**Task brief**
Below are entries. Copy exactly the lines running from the line that holds "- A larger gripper" to the line that holds "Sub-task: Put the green", with both ends included.

[Records contained in a dataset]
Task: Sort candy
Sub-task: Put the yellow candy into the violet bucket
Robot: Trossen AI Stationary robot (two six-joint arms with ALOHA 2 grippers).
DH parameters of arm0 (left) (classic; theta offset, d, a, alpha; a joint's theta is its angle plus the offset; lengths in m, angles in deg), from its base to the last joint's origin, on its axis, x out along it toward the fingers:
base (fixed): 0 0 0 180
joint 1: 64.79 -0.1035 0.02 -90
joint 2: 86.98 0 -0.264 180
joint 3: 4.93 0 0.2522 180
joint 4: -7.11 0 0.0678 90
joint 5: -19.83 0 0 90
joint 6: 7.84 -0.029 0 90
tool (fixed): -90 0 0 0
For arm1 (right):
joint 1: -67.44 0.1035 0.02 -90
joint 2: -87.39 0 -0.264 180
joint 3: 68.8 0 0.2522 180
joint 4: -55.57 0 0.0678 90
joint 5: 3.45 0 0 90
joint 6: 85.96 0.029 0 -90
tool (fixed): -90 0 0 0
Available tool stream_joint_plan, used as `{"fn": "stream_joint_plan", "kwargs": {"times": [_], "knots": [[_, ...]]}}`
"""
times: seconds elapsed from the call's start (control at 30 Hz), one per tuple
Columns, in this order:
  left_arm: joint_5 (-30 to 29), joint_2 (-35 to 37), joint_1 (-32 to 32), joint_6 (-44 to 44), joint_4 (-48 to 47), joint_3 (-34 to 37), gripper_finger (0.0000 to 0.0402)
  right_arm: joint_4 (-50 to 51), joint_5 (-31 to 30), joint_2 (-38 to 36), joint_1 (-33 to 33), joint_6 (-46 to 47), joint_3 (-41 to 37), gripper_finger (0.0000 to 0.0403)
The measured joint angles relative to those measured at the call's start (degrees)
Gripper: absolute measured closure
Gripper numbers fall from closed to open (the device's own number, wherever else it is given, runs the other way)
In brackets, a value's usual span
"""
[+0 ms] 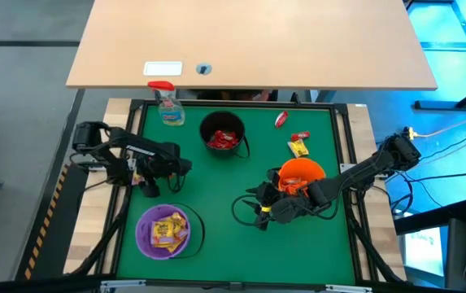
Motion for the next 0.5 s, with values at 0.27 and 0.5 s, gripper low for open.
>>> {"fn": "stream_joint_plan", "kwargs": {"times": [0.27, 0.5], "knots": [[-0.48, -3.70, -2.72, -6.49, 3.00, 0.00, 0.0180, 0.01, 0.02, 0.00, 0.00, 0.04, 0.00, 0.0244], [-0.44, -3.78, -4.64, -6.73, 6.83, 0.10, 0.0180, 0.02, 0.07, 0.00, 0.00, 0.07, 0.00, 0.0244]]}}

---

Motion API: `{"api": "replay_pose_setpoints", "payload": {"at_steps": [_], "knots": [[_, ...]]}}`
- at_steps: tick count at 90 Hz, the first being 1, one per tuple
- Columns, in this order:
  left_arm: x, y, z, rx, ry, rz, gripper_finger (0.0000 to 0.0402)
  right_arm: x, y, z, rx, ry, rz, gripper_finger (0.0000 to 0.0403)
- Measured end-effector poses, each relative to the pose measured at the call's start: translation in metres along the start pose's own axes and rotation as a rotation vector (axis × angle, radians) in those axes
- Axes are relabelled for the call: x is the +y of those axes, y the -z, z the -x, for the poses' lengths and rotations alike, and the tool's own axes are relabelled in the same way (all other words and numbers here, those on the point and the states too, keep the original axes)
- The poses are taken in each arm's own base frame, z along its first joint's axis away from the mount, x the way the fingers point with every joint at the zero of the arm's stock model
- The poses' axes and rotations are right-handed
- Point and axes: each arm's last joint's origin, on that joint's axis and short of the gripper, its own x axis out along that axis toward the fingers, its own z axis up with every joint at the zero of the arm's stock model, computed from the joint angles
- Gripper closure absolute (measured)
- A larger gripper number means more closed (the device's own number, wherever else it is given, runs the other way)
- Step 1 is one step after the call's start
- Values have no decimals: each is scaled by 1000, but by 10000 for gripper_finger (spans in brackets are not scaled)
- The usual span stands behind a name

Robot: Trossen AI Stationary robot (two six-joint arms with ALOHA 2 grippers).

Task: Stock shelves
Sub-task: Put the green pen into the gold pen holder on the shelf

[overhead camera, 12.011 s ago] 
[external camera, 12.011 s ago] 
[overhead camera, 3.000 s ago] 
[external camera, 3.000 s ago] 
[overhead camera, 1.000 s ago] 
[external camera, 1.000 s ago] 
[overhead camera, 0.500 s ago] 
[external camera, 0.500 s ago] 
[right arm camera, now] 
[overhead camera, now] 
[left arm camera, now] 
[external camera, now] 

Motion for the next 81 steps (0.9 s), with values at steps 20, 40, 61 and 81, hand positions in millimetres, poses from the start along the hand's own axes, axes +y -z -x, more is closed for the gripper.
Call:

**Exercise result**
- A larger gripper number means more closed (the device's own number, wherever else it is given, runs the other way)
- Step 1 is one step after the call's start
- Values have no decimals: each is scaled by 1000, but by 10000 for gripper_finger (spans in brackets are not scaled)
- The usual span stands behind a name

Robot: Trossen AI Stationary robot (two six-joint arms with ALOHA 2 grippers).

Task: Stock shelves
Sub-task: Put the green pen into the gold pen holder on the shelf

No additional output will be produced.